| by Alison DeGraff Ollivierre

People

Alison studies Arabic in a chair.
Calligraphy at the Arabic School in 2005.

I have loved studying languages ever since I started taking Latin from an incredible teacher in middle school.

Over the course of two decades of my life I took classes in French, Latin, Italian, Arabic (both Modern Standard and Egyptian Colloquial), Spanish, Hebrew, Hindi, Tibetan, American Sign Language, and Portuguese.

In summer 2005 (at age 16), I was admitted to audit Level 1 at the Arabic School and (as far as I know) I’m the youngest person to ever attend the Language Schools! After Arabic School I was accepted to Middlebury as a Feb admit (class of 2010.5) so I decided to attend Middlebury’s approved program in Cairo, Egypt for my Febmester and continue advancing my Arabic skills.

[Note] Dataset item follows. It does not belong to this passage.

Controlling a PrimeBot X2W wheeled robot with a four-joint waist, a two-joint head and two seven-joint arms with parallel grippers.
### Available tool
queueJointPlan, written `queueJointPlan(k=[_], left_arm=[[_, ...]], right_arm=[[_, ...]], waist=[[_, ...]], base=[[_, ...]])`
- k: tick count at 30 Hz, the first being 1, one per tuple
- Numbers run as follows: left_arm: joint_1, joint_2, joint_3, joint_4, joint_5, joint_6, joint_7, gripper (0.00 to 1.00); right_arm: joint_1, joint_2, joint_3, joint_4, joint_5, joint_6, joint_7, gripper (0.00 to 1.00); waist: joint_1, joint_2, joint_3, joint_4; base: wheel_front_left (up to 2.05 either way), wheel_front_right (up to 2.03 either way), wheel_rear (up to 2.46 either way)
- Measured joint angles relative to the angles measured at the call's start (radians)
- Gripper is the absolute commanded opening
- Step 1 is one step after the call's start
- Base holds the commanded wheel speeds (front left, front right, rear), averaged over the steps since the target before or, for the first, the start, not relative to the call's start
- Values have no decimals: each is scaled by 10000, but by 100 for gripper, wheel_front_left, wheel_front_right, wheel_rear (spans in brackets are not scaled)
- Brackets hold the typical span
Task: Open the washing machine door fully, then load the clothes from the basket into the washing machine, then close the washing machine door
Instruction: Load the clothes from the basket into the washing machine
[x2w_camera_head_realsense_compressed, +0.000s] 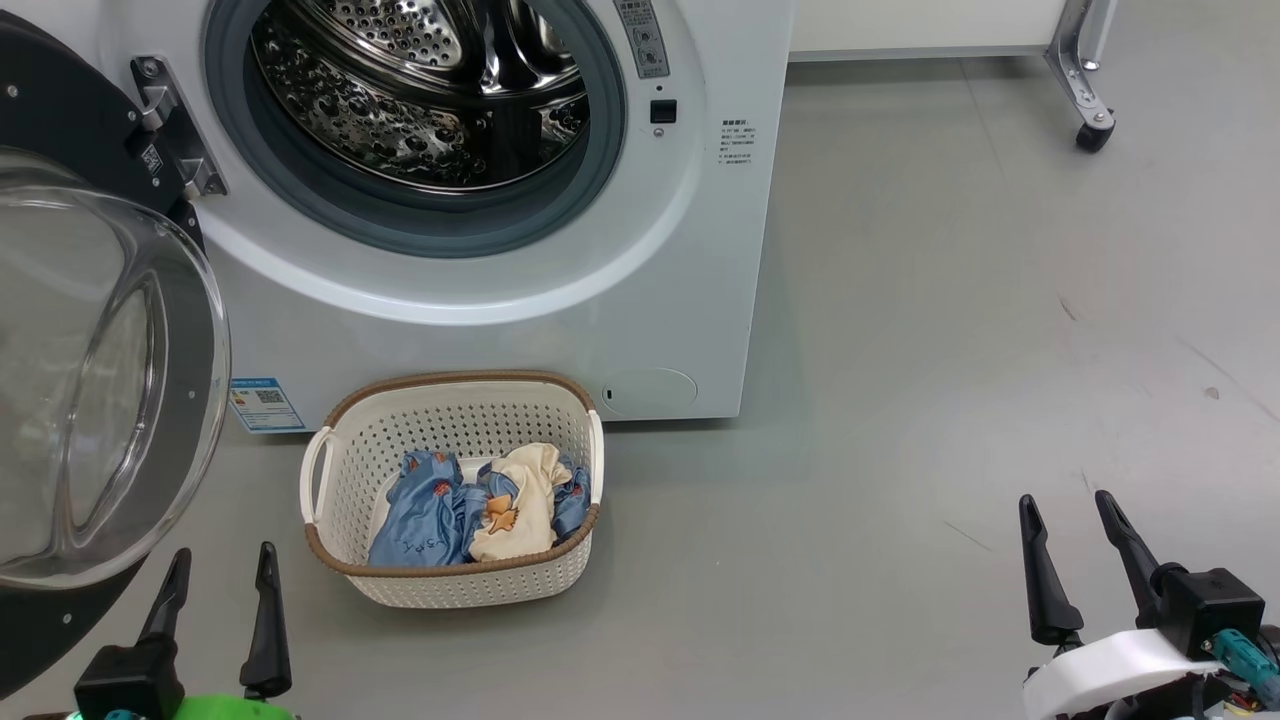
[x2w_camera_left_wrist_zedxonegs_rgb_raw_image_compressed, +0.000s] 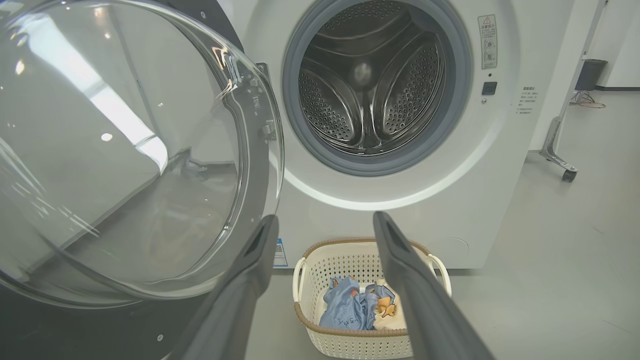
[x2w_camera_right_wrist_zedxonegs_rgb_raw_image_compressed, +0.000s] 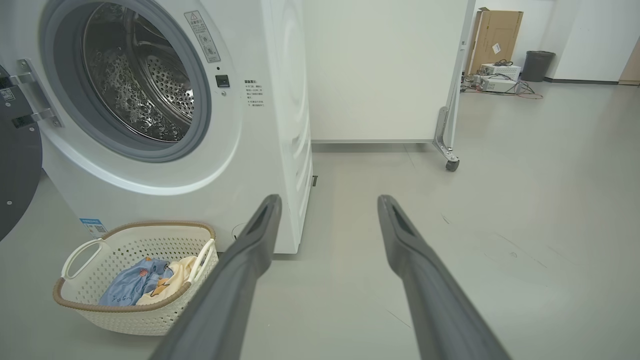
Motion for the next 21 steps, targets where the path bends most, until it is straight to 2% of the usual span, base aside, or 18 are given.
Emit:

Once I enrolled at Middlebury I took another Arabic course, but I really wanted to continue taking advantage of Middlebury’s language programs, so I started Portuguese during the regular school year. In summer 2008, I attended the Portuguese School before studying abroad in Florianópolis, Brazil with Middlebury Schools Abroad. My Language Schools experiences gave me so much more confidence and reassurance while studying abroad! Throughout my four years at Middlebury (and for two summers), I also worked as an Administrative Assistant at the Language Schools office—I clearly couldn’t get enough!

Portuguese School
Portuguese School in 2008.

Despite my obvious love for languages, I decided that I wanted to pursue a career through my major: Geography. I interned at National Geographic right after graduation then received a prestigious fellowship through Middlebury which funded a self-designed participatory mapping project in the tiny Grenadine Islands split between the Eastern Caribbean countries of Saint Vincent and the Grenadines and Grenada. While these islands speak English, it took me a little time to fully understand and then speak the local dialect which is peppered with some words from the time of French colonization.

I completed a certificate course in the Azores on using geotechnologies to address climate change on islands and then returned to the USA to work at a small cartographic firm in Maine owned by a Midd alum before heading back to the Caribbean to attend graduate school in Trinidad and Tobago.

Now, for the past 5 years I’ve been working as a Cartographer at National Geographic Maps, and, when not doing my full-time job, I work part-time with my own cartographic firm, Tombolo Maps & Design, as well as with the international NGO, BirdsCaribbean. I don’t have much opportunity to use my language skills these days, but my Arabic has come in handy with a few projects mapping in North Africa, as well as my Portuguese for a Moon Travel Guide for Portugal, and my Spanish has been useful for quick translations from our Spanish-speaking Caribbean partners at BirdsCaribbean. I’m also listening to a lecture on indigenous mapping in Portuguese right now—so I’m always finding ways to keep my brain engaged outside of English, despite “not doing anything” with my language skills!